Sunicent

Sunitinib inhibits cellular signaling by targeting multiple receptor tyrosine kinases (RTKs).

These include all receptors for platelet-derived growth factor (PDGF-Rs) and vascular endothelial growth factor receptors (VEGFRs), which play a role in both tumor angiogenesis and tumor cell proliferation. The simultaneous inhibition of these targets therefore reduces tumor vascularization and triggers cancer cell apoptosis and thus results in tumor shrinkage.

Sunitinib also inhibits CD117 (c-KIT), the receptor tyrosine kinase that (when improperly activated by mutation) drives the majority of gastrointestinal stromal cell tumors. It has been recommended as a second-line therapy for patients whose tumors develop mutations in c-KIT that make them resistant to imatinib, or who the cannot tolerate the drug.

In addition, sunitinib binds other receptors. These include: RET, CD114, CD135. The fact that sunitinib targets many different receptors, leads to many of its side effects such as the classic hand-foot syndrome, stomatitis, and other dermatologic toxicities.

Increased plasma cone with strong CYP3A4 inhibitors (eg ketoconazole, ritonavir, itraconazole, erythromycin, clarithromycin, grapefruit juice). Decreased plasma cone with strong CYP3A4 inducers [eg rifampin, dexamethasone, phenytoin, carbamazepine, phenobarb, St. John’s wort (Hypericum perforatum)]. Anticoagulants eg warfarin, acenocoumarol (periodically monitor platelets, prothrombin time/INR & physical exam).

Fatigue, GI disorders, skin discoloration, rash, palmar-plantar erythrodysesthesia, dry skin, hair color changes, mucosal inflammation, asthenia, dysguesia, anorexia, HTN, neutropenia.

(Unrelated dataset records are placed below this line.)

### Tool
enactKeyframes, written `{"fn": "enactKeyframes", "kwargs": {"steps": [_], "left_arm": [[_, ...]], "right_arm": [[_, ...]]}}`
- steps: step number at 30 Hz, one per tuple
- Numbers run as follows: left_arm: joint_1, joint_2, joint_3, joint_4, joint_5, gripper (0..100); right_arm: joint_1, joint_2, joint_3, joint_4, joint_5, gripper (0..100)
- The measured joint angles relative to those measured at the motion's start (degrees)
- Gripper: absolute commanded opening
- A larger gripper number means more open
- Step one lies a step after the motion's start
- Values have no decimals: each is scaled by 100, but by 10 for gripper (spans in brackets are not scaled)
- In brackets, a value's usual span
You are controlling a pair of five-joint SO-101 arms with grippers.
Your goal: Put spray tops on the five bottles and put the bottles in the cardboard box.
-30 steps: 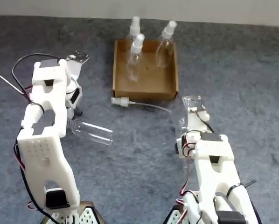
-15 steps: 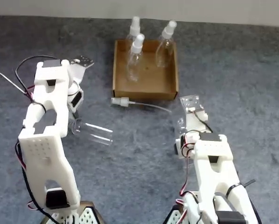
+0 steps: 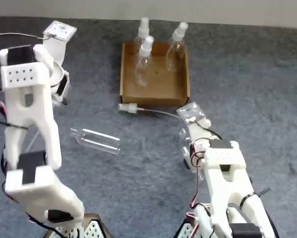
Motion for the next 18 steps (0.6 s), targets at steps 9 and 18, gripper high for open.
{"fn": "enactKeyframes", "kwargs": {"steps": [9, 18], "left_arm": [[0, -2927, 3499, -1538, 79, 3], [0, -6708, 7165, -2444, 466, 3]], "right_arm": [[-246, 0, -589, 1169, -343, 166], [-818, 9, -1327, 1310, -844, 168]]}}
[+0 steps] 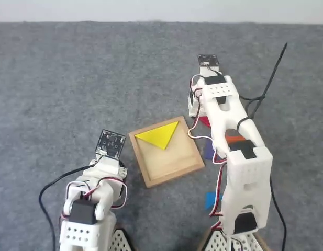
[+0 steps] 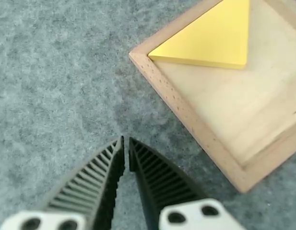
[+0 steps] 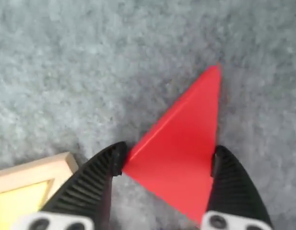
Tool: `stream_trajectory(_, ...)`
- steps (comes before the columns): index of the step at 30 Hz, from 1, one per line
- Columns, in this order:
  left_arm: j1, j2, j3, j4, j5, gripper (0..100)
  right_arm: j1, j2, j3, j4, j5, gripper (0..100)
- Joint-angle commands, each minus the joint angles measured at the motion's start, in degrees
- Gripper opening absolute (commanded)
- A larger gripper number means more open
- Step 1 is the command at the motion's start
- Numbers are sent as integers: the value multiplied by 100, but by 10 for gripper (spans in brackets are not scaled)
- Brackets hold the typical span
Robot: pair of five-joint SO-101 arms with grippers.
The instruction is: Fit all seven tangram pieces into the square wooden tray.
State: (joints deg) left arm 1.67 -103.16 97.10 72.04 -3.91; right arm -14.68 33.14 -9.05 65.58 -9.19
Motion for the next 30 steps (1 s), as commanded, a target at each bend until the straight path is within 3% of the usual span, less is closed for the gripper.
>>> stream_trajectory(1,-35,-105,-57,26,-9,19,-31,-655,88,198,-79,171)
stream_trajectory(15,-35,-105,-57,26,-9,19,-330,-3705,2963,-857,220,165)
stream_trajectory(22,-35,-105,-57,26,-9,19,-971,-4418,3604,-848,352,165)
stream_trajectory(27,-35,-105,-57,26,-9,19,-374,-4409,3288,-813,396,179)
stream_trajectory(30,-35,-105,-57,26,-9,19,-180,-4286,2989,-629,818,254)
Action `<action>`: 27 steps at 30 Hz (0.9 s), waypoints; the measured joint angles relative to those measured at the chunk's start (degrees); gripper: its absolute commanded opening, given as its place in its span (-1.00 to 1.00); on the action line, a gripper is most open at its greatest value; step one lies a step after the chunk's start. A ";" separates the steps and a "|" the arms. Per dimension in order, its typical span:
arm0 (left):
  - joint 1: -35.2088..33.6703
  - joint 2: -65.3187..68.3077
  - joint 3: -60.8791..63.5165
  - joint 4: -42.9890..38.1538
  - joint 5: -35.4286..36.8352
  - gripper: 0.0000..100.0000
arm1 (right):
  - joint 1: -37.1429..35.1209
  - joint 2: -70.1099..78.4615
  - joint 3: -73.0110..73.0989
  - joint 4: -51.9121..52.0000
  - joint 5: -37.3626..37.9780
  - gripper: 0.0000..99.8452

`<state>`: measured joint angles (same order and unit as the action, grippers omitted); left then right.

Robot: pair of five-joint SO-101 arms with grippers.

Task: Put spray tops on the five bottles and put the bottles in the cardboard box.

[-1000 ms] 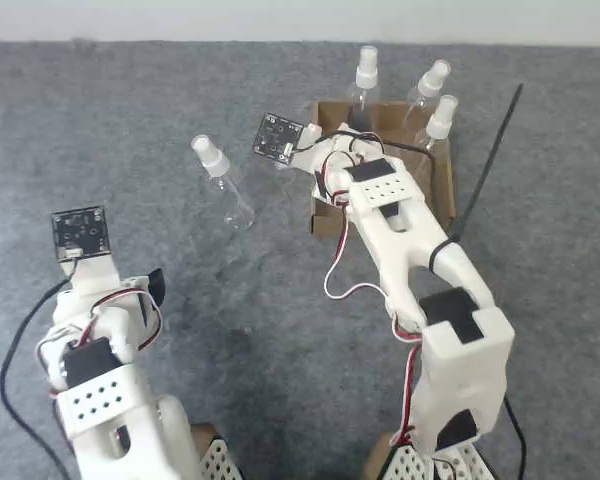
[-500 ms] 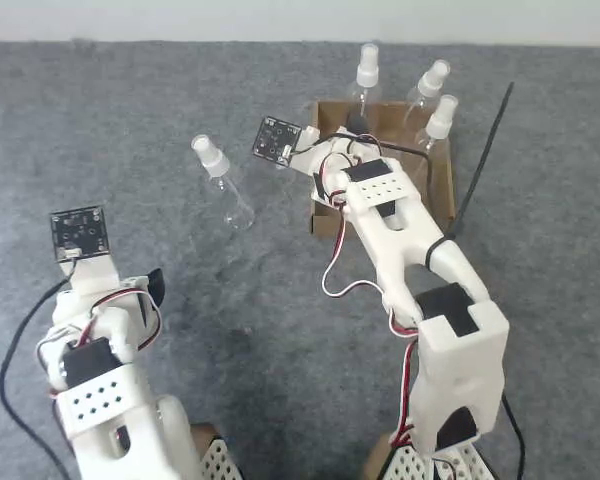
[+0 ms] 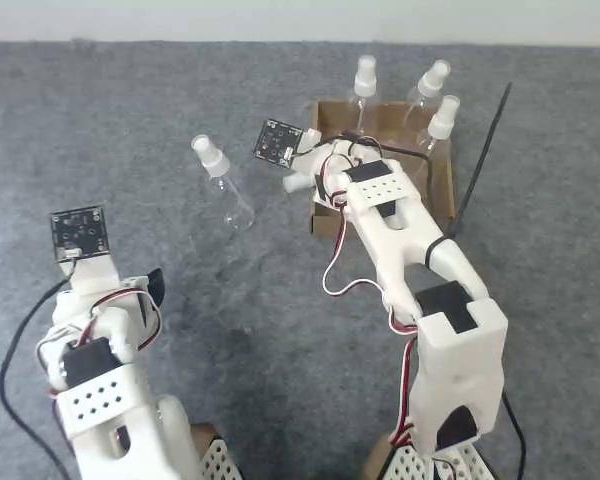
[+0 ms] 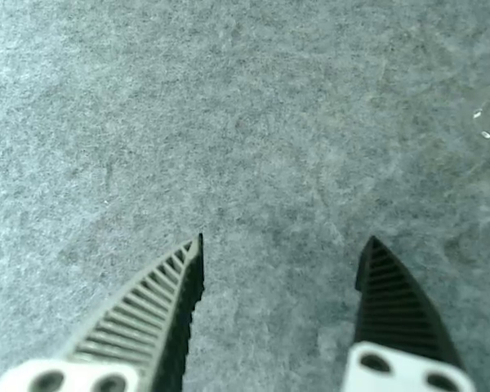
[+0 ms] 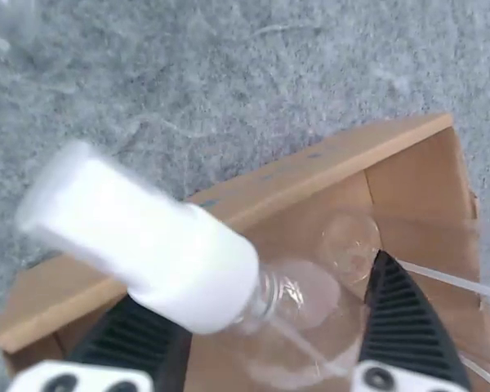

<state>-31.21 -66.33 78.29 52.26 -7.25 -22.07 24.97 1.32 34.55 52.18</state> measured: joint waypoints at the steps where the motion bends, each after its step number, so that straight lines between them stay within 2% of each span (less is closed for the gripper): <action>1: 0.00 0.00 0.00 0.00 0.00 -0.43 | 0.00 0.00 0.00 0.00 0.00 -0.51; 7: 0.00 0.00 0.00 0.00 0.00 -0.43 | 0.00 0.00 0.00 0.00 -2.29 -0.53; 12: 0.00 0.00 0.00 0.00 0.00 -0.43 | 0.00 0.00 0.00 0.00 -2.81 -0.68; 25: -0.09 0.00 0.00 0.00 0.00 -0.43 | 0.00 0.00 -1.32 0.00 -2.90 -0.70; 27: -0.09 0.00 0.00 0.00 0.00 -0.43 | 0.00 0.00 -1.85 0.00 -4.66 -0.70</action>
<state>-31.30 -66.33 78.29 52.26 -7.25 -22.07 24.97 -0.53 34.55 47.52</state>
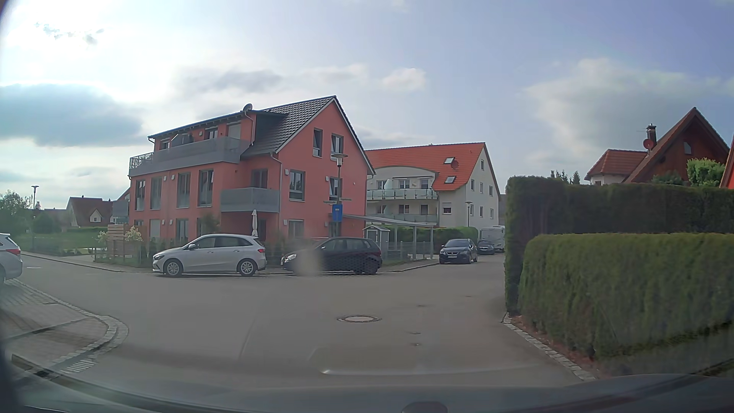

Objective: Follow the waypoints while adhering to traffic rules and regulations

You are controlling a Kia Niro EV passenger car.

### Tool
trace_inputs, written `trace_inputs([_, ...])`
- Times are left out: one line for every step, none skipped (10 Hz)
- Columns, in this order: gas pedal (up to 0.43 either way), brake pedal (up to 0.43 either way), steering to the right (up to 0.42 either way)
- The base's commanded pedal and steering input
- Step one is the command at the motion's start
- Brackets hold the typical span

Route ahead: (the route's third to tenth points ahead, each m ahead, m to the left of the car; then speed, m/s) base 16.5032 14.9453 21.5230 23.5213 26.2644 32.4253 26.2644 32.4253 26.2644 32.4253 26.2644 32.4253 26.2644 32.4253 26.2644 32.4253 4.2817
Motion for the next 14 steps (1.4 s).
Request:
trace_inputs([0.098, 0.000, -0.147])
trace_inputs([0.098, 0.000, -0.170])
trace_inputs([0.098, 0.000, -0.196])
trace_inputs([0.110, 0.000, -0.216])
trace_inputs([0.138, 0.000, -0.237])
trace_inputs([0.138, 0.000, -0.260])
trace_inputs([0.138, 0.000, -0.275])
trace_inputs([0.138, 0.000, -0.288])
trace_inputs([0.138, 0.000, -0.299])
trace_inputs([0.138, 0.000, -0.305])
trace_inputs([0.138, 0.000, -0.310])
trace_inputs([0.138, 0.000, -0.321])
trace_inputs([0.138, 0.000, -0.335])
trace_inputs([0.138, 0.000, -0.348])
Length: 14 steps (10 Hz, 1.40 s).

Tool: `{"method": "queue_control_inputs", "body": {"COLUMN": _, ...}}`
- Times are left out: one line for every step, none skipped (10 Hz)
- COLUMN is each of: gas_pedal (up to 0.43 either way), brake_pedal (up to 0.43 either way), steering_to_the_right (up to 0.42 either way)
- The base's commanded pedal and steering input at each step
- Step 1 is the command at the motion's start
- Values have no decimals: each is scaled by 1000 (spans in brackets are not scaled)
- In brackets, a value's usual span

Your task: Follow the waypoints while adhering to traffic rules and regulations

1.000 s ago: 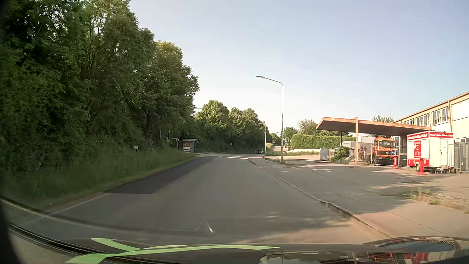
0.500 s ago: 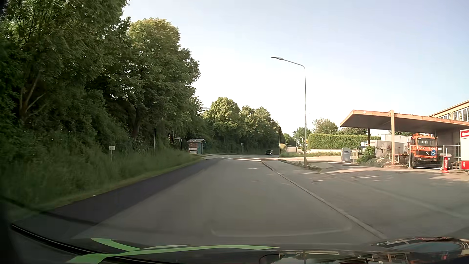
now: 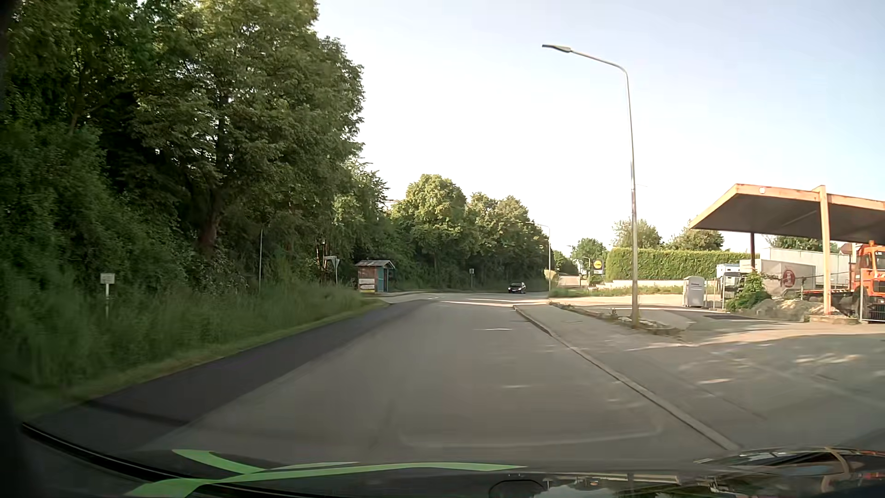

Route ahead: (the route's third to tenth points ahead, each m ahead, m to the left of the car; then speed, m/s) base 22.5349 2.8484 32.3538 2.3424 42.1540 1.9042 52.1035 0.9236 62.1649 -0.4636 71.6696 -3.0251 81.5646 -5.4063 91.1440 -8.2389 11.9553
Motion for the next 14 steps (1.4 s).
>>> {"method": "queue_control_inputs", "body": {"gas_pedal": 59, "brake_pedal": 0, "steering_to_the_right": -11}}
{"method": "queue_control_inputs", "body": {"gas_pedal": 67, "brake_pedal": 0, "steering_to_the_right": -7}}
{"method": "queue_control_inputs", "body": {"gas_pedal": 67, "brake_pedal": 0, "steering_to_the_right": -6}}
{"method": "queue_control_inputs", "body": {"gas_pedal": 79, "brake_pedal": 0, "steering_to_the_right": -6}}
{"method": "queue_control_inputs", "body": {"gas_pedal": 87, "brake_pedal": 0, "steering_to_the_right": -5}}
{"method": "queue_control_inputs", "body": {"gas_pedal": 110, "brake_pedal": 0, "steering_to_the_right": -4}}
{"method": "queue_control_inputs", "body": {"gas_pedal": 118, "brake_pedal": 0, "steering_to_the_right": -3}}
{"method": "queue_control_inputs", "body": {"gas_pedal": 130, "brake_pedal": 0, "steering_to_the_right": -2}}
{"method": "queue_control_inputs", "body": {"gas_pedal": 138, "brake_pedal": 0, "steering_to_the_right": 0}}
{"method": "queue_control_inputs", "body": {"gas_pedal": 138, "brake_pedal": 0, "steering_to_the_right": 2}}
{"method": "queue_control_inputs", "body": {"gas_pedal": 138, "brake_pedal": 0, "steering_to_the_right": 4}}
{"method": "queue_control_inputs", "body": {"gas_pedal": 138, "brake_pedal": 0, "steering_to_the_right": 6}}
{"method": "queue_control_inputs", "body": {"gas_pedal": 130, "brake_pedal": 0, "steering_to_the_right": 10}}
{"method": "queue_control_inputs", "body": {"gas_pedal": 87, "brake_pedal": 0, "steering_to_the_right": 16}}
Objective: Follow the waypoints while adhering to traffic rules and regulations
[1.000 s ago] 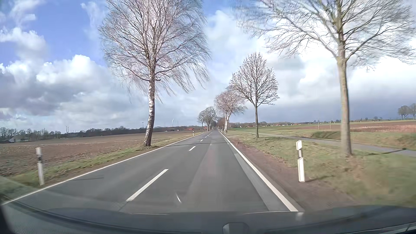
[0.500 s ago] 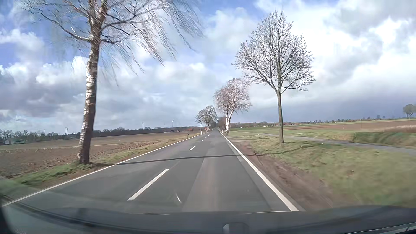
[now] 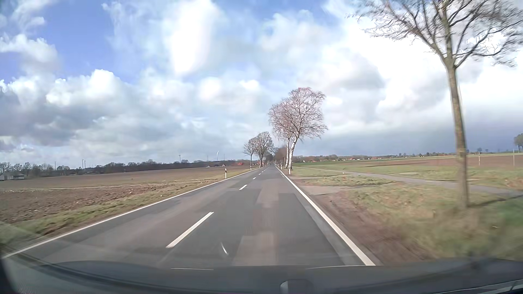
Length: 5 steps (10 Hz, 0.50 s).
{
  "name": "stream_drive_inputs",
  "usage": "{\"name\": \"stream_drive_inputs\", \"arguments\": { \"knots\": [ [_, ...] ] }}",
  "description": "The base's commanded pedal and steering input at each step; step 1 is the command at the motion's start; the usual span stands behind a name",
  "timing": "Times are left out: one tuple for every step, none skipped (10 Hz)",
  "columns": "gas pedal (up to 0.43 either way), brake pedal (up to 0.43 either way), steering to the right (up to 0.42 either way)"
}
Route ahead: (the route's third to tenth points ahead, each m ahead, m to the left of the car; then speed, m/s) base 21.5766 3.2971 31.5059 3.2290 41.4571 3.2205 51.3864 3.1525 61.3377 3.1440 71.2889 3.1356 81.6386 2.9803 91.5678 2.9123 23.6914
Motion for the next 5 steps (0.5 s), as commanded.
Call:
{"name": "stream_drive_inputs", "arguments": {
  "knots": [
    [0.22,0.0,-0.004],
    [0.22,0.0,-0.002],
    [0.22,0.0,-0.002],
    [0.22,0.0,-0.001],
    [0.228,0.0,-0.001]
  ]
}}
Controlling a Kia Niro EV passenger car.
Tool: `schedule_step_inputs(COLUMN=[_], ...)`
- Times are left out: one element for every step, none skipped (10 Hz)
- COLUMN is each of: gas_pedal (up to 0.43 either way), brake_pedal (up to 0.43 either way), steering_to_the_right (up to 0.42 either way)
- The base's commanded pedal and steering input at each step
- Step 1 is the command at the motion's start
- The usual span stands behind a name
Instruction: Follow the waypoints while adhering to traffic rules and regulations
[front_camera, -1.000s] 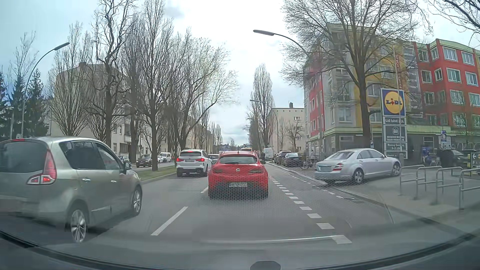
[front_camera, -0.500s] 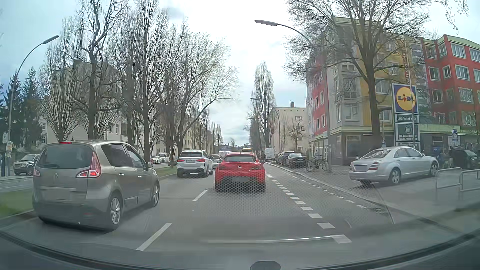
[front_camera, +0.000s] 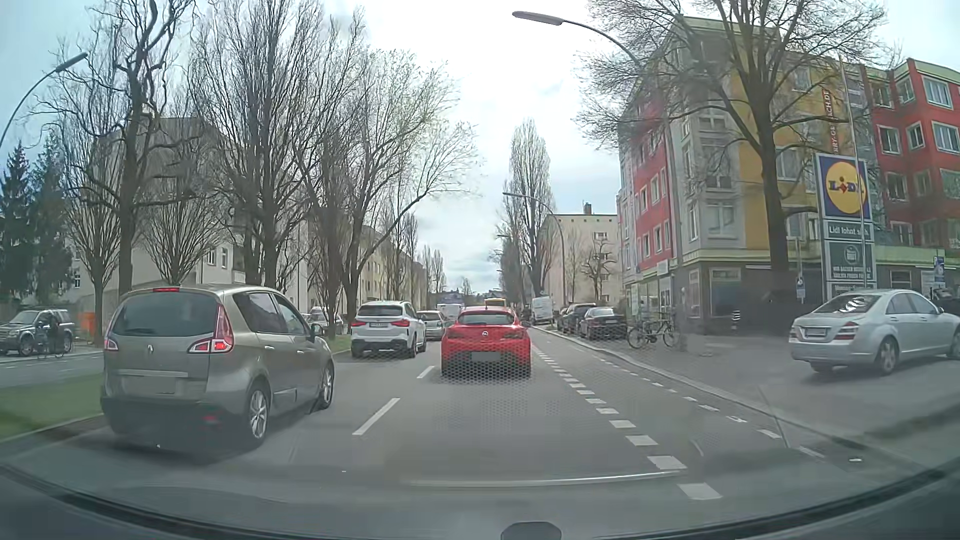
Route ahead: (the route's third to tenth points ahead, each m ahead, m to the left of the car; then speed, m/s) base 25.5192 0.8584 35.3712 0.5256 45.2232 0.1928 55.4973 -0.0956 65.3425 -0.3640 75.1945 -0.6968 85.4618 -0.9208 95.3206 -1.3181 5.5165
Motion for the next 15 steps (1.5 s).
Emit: schedule_step_inputs(gas_pedal=[0.339,0.331,0.299,0.280,0.280,0.268,0.228,0.220,0.220,0.220,0.228,0.228,0.228,0.228,0.228], brake_pedal=[0.000,0.000,0.000,0.000,0.000,0.000,0.000,0.000,0.000,0.000,0.000,0.000,0.000,0.000,0.000], steering_to_the_right=[0.009,0.012,0.012,0.012,0.013,0.013,0.013,0.012,0.012,0.010,0.009,0.008,0.006,0.005,0.005])
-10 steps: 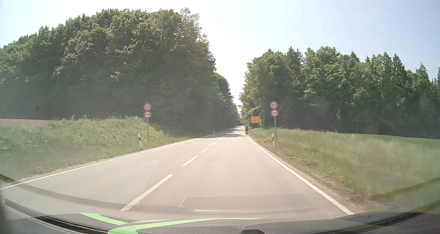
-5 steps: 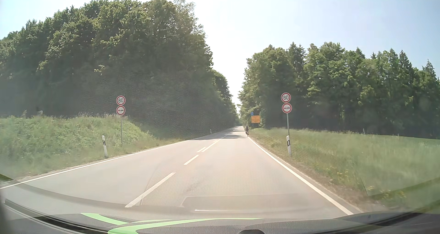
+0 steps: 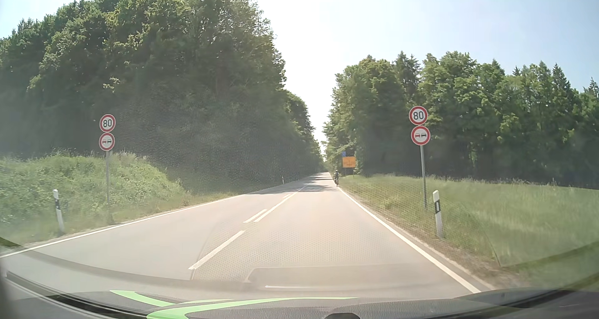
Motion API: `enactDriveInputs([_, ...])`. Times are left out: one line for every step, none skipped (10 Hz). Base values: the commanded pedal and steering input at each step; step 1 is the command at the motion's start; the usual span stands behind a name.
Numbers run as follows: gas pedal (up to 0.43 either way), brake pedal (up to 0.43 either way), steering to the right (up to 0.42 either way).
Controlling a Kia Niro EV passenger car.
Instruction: Follow the waypoints while adhering to traffic rules and regulations
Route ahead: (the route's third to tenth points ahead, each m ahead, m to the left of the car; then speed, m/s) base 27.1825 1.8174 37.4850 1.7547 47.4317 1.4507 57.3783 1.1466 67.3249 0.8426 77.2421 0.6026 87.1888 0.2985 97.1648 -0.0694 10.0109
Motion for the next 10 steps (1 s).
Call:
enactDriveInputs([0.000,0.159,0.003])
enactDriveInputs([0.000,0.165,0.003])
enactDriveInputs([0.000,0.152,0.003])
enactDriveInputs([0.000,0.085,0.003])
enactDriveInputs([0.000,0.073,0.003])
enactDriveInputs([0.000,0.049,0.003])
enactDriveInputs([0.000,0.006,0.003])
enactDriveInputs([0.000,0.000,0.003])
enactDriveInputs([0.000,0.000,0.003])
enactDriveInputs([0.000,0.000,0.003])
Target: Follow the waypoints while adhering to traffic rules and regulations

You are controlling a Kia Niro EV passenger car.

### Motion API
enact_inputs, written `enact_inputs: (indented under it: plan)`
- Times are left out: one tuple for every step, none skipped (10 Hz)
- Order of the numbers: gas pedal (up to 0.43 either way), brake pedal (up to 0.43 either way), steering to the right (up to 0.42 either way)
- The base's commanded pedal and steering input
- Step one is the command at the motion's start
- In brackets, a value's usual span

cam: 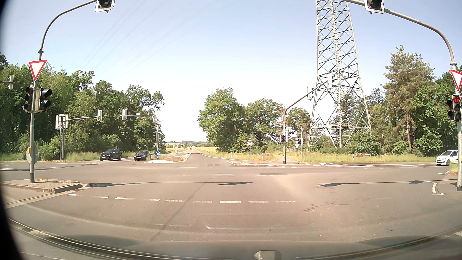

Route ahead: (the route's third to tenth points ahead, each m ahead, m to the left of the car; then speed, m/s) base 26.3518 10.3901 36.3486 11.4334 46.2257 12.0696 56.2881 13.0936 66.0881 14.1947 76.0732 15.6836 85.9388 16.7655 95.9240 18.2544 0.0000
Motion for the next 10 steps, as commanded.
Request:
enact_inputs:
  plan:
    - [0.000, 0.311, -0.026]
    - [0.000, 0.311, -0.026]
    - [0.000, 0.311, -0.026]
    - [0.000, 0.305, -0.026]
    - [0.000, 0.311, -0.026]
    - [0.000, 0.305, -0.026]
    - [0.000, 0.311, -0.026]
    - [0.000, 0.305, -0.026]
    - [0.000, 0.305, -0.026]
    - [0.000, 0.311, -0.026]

Pregnancy Category D. There is positive evidence of human fetal risk based on adverse reaction data from investigational or marketing experience or studies in humans, but potential benefits may warrant use of the drug in pregnant women despite potential risks.

Targeted Cancer Therapy

Treatment of overdose with Sunitinib should consist of general supportive measures. There is no specific antidote for overdosage with Sunitinib. If indicated, elimination of unabsorbed drug should be achieved by emesis or gastric lavage. Cases of accidental overdose have been reported; these cases were associated with adverse reactions consistent with the known safety profile of Sunitinib, or without adverse reactions. A case of intentional overdose involving the ingestion of 1,500 mg of Sunitinib in an attempted suicide was reported without adverse reaction. In non-clinical studies mortality was observed following as few as 5 daily doses of 500 mg/kg (3000 mg/m²) in rats. At this dose, signs of toxicity included impaired muscle coordination, head shakes, hypoactivity, ocular discharge, piloerection and gastrointestinal distress. Mortality and similar signs of toxicity were observed at lower doses when administered for longer durations.